On Sept. 18, Mr. Kucinich sent a letter to President Biden urging him to authorize Secret Service protection for the candidate.
“A specter of violence haunts our political process. Indeed, political assassinations pose a grave threat to democracy. It is not hard to imagine the civil chaos and political disintegration that could ensue with the return of the kind of assassinations of public officials and presidential candidates that marred the 1960s,” he added.
Mr. Kucinich noted, “It is astonishing that under such circumstances, you would deny Secret Service coverage to Robert F. Kennedy Jr., who has polled more than 20 percent in the first five primary states, and whose net favorability rating exceeds both yours and Donald Trump’s.”
He also reminded President Biden of the assassinations of John F. Kennedy and Robert F. Kennedy.
Near the end of the letter, Mr.
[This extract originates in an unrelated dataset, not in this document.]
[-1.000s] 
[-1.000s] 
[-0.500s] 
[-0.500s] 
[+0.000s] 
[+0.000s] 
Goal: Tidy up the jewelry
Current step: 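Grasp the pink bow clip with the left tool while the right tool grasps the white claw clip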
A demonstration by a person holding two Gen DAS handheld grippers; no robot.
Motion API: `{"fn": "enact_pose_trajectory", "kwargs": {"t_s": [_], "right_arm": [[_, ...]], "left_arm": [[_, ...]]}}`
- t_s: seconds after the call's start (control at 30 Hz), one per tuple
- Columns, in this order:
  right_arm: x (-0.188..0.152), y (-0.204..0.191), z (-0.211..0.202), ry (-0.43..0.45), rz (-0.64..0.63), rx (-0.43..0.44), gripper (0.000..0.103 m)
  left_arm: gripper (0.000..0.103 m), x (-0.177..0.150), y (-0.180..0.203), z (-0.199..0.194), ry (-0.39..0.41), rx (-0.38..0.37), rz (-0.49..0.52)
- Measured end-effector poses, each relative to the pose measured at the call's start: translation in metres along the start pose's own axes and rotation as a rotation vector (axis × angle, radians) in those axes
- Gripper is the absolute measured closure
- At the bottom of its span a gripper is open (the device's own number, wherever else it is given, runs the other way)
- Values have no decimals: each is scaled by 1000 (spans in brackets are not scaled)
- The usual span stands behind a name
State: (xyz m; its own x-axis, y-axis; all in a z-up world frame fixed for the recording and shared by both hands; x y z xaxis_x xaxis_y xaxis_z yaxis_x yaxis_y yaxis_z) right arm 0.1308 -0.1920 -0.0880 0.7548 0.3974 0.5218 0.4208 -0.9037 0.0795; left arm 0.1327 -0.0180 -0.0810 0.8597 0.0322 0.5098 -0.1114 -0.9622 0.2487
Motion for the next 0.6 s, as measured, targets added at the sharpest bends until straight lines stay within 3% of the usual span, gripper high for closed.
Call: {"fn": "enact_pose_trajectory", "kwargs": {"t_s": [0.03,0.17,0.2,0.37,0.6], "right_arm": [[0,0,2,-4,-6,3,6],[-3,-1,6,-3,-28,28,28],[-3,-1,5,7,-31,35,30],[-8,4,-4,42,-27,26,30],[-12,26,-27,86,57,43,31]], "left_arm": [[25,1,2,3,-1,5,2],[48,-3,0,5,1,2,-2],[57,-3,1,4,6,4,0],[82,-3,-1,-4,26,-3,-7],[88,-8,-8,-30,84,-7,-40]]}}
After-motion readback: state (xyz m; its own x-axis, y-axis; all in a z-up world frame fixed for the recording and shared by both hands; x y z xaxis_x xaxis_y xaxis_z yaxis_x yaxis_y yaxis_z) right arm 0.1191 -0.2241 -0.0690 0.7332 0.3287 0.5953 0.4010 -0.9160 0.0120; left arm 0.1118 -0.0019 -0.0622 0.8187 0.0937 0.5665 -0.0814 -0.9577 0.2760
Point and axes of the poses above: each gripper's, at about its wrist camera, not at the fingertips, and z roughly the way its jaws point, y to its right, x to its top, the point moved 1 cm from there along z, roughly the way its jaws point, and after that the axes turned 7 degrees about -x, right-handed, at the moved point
Kucinich remarked that President Biden joined him on the campaign trail “in one of two efforts I made to gain the Democratic nomination” and that the two have known each other for 50 years.
“I know that you do not want to see America reeling again from the consequences of another political assassination. Therefore, I ask you in the spirit of patriotism, of fairness, and of good conscience to grant Robert F. Kennedy, Jr. the Secret Service protection that his circumstances so obviously warrant,” Mr. Kucinich wrote.